28 November, 2006

Borat Buyout

The Economist engages with environmental issues regularly, but it was last week's issue of Hello that took me by surprise. In their comment section they had writer Paul Brown engaging with the challenging issues of the day - Climate Change.

"Climate change has to be tackled urgently ... The days of making the School run in a 4 x 4 down crowded suburban side streets and taking cheap weekend breaks in Eastern European Cities are numbered."

Well, there you have it, if that isn't a tipping point I don't know what is.

The Economist piece was fairly positive as well, even if they did use a nasty variation of this pic of a fallen turbine in Lichtenau, Germany as part of their piece.

"Clean-energy fever is being fuelled by three things: high oil prices, fear over energy security and a growing concern about global warming."

Meanwhile our man Eamon Ryan is back from Nairobi, leaving his blog behind him, I'll pester him to update it. Dick Roche didn't add much to the debate about Climate Change there. Interesting to see the Climate Change page on the Environment website was last updated three years ago. Now he's encouraging Ireland to exercise the "Borat Buyout". We're about to purchase €5m worth of shares in greenhouse gas reduction projects in countries like Kazakhstan. That probably beats buying carbon credits on the international market, but shouldn't we be investing in climate change reductions here at home such as public transport projects, renewable energy and better building standards?

08 November, 2006

There Are Reasonable Alternatives

"TARA" he said, "There are reasonable Alternatives." The speaker was Dr. Herbert Rauch at a conference on the theme of energy conservation that I attended as part of the Austrian EU Presidency.
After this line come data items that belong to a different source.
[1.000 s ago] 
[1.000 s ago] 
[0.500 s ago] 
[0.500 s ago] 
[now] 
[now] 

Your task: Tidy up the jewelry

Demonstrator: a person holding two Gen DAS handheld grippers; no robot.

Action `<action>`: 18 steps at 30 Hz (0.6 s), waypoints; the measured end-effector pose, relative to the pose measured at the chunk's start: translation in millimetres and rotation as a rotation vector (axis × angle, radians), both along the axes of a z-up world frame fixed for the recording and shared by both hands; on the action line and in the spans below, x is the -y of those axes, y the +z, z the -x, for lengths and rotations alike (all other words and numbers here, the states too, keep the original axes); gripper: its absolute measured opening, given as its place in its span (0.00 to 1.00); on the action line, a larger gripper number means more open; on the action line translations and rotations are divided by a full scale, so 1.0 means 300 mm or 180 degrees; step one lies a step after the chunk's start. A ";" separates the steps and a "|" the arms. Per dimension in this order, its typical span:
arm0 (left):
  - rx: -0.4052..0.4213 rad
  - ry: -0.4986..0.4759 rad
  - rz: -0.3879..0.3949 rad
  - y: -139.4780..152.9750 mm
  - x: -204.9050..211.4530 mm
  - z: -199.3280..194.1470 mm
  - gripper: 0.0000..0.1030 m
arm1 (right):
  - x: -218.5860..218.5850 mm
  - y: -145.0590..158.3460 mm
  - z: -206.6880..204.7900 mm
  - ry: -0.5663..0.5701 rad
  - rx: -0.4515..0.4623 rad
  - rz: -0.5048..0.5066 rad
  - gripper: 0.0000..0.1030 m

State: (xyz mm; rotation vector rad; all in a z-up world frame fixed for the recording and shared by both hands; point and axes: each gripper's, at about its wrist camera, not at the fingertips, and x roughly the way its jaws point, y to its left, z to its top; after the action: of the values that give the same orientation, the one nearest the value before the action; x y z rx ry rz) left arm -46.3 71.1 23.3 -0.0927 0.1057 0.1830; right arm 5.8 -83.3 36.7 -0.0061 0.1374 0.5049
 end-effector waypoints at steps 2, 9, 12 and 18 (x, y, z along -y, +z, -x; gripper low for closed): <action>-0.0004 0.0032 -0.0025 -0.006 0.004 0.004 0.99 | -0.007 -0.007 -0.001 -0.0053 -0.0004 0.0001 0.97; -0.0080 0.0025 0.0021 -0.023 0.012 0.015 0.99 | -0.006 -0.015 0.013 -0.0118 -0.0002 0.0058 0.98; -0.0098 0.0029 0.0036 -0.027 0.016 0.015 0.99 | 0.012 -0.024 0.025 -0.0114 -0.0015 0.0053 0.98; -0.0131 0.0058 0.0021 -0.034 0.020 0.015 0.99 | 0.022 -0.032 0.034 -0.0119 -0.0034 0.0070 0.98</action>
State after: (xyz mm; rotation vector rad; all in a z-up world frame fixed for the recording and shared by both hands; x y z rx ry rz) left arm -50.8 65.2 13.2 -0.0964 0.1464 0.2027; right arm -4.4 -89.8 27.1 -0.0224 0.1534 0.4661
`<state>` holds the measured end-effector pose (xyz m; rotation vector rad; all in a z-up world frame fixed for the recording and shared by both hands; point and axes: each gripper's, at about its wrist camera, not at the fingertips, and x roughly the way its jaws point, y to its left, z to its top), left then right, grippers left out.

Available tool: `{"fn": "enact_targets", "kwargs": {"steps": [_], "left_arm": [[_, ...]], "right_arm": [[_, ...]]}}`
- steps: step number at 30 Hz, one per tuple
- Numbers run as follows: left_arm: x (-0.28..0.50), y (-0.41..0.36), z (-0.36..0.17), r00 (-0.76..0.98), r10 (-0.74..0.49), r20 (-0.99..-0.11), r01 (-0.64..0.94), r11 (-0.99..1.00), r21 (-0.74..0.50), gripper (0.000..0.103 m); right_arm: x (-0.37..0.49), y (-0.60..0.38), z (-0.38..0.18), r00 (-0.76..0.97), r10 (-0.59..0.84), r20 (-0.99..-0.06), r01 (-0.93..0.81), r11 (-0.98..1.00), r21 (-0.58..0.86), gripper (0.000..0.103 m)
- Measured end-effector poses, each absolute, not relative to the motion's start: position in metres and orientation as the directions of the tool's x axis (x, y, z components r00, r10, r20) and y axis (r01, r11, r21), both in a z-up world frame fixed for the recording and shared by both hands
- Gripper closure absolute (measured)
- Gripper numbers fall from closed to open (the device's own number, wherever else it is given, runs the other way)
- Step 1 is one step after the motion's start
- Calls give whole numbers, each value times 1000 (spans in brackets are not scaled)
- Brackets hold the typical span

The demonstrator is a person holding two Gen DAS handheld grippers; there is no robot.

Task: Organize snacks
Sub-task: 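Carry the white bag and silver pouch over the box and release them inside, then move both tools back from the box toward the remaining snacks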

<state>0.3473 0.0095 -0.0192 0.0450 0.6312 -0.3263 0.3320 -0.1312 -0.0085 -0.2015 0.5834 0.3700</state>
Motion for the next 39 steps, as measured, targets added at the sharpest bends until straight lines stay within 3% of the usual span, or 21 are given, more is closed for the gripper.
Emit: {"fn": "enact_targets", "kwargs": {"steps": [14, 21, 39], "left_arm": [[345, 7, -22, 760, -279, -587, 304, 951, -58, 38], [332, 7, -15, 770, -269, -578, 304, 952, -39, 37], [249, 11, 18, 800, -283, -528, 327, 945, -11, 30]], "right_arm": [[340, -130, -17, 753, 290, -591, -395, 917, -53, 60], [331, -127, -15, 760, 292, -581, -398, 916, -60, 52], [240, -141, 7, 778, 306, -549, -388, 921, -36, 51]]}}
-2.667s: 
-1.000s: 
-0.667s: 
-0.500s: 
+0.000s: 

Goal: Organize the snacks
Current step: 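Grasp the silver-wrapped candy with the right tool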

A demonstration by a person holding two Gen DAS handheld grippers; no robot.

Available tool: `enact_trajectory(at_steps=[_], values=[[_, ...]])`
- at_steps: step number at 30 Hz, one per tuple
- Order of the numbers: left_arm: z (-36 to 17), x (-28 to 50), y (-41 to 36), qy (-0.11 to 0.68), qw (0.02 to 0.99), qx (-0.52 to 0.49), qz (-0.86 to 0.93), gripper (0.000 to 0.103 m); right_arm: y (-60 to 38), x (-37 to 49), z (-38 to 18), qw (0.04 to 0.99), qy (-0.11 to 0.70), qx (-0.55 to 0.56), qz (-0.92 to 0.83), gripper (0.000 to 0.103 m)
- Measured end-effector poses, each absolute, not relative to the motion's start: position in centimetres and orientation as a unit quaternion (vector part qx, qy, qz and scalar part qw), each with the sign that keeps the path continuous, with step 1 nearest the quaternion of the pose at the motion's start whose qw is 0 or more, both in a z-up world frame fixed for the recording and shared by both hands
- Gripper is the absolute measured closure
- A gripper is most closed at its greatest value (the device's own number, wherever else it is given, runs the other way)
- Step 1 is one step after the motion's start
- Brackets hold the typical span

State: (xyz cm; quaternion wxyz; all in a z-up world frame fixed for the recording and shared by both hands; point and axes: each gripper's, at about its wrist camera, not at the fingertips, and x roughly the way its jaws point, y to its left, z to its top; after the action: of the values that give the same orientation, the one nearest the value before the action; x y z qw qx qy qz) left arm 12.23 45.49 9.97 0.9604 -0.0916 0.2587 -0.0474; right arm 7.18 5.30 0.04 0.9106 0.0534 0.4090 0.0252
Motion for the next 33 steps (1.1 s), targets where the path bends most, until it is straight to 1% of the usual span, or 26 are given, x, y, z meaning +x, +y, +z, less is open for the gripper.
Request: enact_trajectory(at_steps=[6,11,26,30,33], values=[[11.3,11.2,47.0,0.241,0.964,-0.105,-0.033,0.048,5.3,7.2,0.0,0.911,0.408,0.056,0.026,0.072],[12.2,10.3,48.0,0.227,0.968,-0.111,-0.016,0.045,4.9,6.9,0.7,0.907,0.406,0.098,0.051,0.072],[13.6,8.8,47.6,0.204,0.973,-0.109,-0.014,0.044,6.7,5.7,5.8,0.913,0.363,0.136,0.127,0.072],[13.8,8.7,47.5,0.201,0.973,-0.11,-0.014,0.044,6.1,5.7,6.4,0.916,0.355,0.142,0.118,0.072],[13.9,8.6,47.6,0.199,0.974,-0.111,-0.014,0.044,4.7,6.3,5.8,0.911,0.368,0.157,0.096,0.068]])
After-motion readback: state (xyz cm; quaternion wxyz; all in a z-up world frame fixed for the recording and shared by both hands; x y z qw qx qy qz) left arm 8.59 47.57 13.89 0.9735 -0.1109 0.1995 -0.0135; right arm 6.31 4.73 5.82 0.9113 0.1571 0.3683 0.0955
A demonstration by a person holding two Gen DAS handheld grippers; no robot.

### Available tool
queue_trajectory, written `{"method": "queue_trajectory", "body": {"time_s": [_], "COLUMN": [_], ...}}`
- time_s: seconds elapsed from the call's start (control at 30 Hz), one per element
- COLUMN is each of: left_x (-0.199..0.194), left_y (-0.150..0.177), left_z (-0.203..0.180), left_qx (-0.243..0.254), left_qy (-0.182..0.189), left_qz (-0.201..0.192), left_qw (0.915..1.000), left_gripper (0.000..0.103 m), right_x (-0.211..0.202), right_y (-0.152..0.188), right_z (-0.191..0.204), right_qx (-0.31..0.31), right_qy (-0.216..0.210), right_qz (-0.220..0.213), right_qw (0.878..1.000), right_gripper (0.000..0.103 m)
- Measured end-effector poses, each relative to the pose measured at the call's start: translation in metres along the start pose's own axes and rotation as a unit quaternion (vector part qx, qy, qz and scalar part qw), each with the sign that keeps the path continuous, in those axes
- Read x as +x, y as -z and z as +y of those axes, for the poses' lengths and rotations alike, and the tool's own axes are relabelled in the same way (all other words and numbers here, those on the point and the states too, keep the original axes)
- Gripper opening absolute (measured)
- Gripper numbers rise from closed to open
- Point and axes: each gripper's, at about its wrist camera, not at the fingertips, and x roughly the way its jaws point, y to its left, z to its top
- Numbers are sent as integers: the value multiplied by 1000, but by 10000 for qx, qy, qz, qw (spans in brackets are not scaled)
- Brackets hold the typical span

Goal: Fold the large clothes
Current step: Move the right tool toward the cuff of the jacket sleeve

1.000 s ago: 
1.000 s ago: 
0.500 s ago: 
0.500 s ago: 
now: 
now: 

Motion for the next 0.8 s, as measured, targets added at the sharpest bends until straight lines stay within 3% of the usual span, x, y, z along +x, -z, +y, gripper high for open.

I felt bad about the air miles, but I was at least able to point out to the attendees that the Austrian Parliament might consider changing to low-energy light bulbs in their Conference Rooms. I did buy some Carbon from Tony Lowes to salve my conscience for the travel to and from
Vienna, though I'm not so sure that that's the best idea either.

Anyway, here's one of those alternatives. I'm standing on the rail bed of the former Navan rail line close to the heart of the town, just before the march to Save Tara last Saturday. If the Navan rail line was reinstated for a commuter rail service, it would take some of the pressure off building a Motorway through the heart of the
Tara Skreen Valley.

At the moment it seems like Fianna Fáil is high on promises but a bit slow on the delivery end of putting back the rail link.

I told the protesters that
Tara had been a "holy place and a sacred space" for thousands of years. "Before Christ was born, Tara was sacred. In the 19th century, Tara was sacred, and in the 21st century we have to keep Tara as a sacred place. I would be an act of sacrilege to drive a motorway through the Tara Skreen valley. It would be the most disrespectful act to our history, to our heritage and to future generations."

It's the eleventh hour at this stage, but moving the route is on the Green Party's shopping list for a Programme for Government. Well done to Rosaleen Allen and Heather Buchanan for organising the March.